His demise was introduced on the platform X by Mark Younger, Woolery’s pal and co-host of their podcast Blunt Drive Reality.
“Life is not going to be the identical with out him,” Younger wrote. “RIP brother.”
Woolery died at his house in Texas, Younger informed the Related Press in an electronic mail.
Woolery was born in Ashland, Ky., and served within the U.S. Navy earlier than attending faculty. He received his begin in present enterprise within the Nineteen Sixties as a member of pop band The Avant -Garde, whose best-known hit, “Naturally Stoned,” reached Quantity 40 on the Billboard charts.

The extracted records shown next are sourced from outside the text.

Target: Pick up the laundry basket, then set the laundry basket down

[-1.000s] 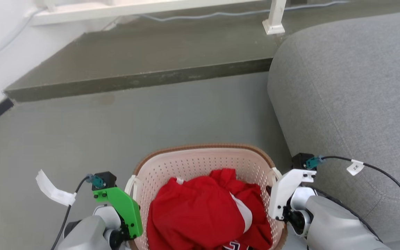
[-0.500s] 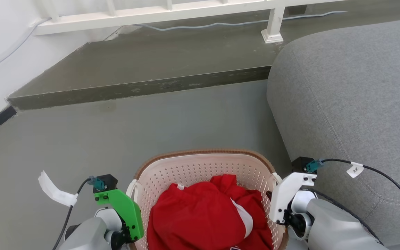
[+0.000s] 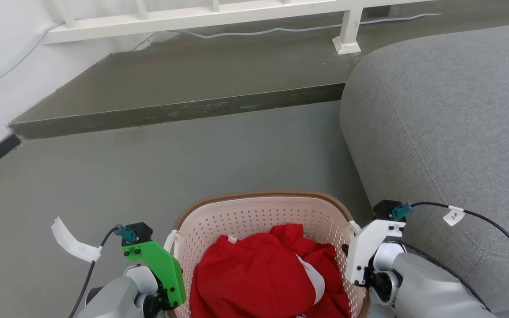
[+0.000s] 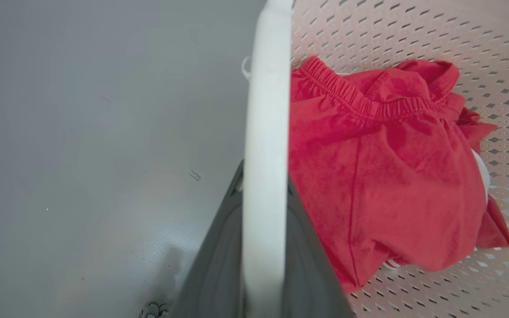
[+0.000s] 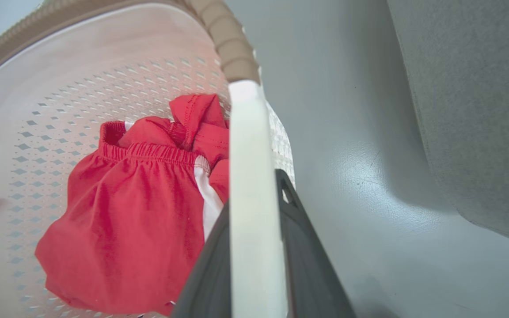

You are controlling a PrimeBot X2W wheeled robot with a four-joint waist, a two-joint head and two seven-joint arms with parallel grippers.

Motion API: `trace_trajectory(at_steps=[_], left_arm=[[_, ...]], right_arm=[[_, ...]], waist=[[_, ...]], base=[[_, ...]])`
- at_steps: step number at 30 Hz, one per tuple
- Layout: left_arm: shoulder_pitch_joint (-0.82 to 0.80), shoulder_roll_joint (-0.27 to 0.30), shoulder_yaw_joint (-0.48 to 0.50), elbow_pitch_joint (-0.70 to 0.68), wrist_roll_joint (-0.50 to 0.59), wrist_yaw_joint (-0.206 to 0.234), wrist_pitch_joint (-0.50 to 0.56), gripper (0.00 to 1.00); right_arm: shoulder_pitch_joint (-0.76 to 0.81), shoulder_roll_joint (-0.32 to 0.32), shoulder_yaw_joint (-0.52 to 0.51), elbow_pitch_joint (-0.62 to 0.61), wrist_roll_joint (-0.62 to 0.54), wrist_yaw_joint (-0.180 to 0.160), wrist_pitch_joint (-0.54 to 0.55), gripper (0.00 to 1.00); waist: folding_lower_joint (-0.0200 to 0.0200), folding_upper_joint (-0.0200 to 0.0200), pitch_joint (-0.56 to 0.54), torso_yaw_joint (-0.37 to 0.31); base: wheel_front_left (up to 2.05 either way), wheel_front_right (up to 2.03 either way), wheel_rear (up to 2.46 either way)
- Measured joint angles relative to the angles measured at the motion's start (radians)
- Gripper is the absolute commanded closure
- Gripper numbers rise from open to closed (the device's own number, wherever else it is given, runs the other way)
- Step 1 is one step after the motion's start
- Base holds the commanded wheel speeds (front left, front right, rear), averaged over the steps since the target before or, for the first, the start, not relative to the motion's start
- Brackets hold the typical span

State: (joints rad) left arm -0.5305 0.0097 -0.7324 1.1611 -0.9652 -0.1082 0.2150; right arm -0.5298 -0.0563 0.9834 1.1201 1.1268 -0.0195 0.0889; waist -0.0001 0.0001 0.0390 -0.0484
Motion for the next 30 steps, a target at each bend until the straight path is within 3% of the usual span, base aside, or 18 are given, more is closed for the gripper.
trace_trajectory(at_steps=[30], left_arm=[[0.003,0.006,-0.024,-0.039,-0.017,0.030,0.004,1.00]], right_arm=[[-0.006,-0.003,0.023,0.000,0.022,0.000,-0.013,1.00]], waist=[[0.0000,0.0000,0.017,-0.004]], base=[[0.00,0.00,0.00]])
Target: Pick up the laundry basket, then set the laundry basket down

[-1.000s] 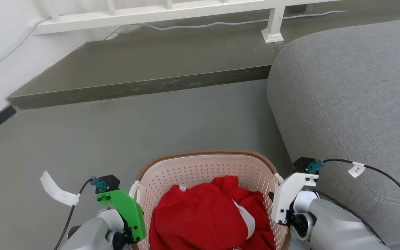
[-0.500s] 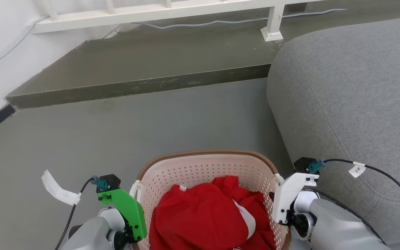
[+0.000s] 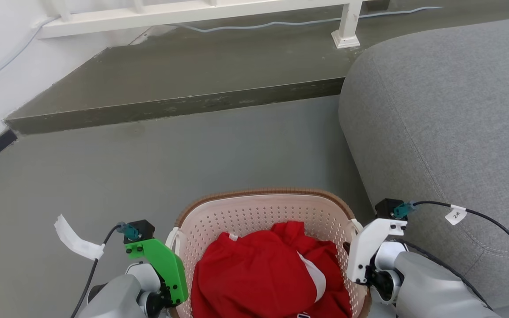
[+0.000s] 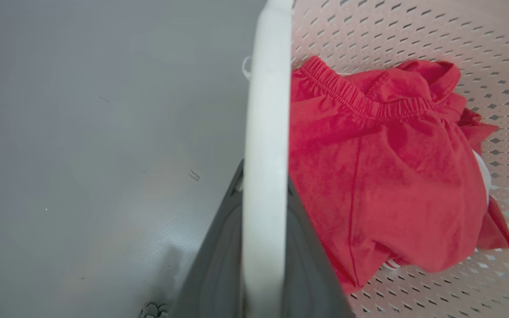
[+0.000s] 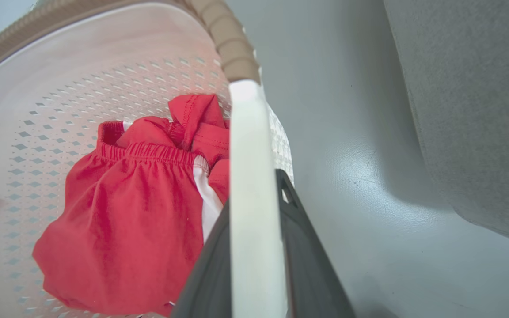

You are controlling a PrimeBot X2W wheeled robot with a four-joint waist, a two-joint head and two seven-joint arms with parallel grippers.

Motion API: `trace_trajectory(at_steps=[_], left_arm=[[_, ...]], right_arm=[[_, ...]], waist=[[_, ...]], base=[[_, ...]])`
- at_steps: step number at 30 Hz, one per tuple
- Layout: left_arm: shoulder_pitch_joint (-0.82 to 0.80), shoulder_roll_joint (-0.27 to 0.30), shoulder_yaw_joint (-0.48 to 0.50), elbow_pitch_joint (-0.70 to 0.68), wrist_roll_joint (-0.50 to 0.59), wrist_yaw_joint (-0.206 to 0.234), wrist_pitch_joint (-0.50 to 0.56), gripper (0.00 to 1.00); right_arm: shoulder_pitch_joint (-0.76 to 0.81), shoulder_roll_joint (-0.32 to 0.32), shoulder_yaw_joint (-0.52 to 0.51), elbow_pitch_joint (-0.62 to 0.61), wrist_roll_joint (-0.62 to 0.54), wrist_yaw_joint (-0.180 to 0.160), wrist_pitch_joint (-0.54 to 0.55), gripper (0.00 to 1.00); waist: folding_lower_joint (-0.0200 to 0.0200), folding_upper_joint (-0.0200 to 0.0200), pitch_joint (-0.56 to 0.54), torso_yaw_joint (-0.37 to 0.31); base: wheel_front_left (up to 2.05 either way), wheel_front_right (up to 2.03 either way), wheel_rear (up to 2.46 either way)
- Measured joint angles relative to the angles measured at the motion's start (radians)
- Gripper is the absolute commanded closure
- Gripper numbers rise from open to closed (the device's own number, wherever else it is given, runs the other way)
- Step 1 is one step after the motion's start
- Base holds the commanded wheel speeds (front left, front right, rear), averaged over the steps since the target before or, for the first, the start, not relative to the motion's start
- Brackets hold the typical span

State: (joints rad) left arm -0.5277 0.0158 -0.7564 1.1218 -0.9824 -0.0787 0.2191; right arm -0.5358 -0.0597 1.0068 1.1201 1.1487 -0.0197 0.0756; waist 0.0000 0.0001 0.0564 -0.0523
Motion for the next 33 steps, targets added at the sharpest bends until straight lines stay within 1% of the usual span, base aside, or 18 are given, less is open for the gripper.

In 1975 he was chosen to host the debut season of a brand new recreation present known as “Wheel of Fortune,” after a rival actor vying for the job appeared visibly intoxicated throughout early tapings. Woolery was nominated for a daytime Emmy in 1978 however left the present after a contract dispute in 1981, permitting Pat Sajak to take over and start his 43-year run as host.
From 1983 to 1994, Woolery hosted greater than 2,000 episodes of the sport present “Love Connection.” A contestant searching for romance would choose a match from amongst three videotaped contestants, go on a date, after which describe the expertise in entrance of a stay viewers. (Viewers members additionally received to vote on which of the three potential companions the contestant ought to have picked.)
He additionally hosted “Lingo,” “Scrabble” and “The Chuck Woolery Present,” which ran for 65 episodes in 1991.
Woolery was inducted into the American TV Sport Present Corridor of Fame in 2007.
Later in life, Woolery grew to become a frequent presence on right-wing media. He was a prolific tweeter and later a podcaster.
In 2014 he and Younger launched Blunt Drive Reality, a present supposed to “deal with the hardest problems with the day, with out the same old indignant white man banter,” in accordance with its official description.
Woolery is survived by his spouse Kim, sons Michael and Sean and daughter Melissa. His 19-year-old son Charles Daniel Woolery died in a motorbike accident in Los Angeles in 1986.
The Related Press contributed to this report.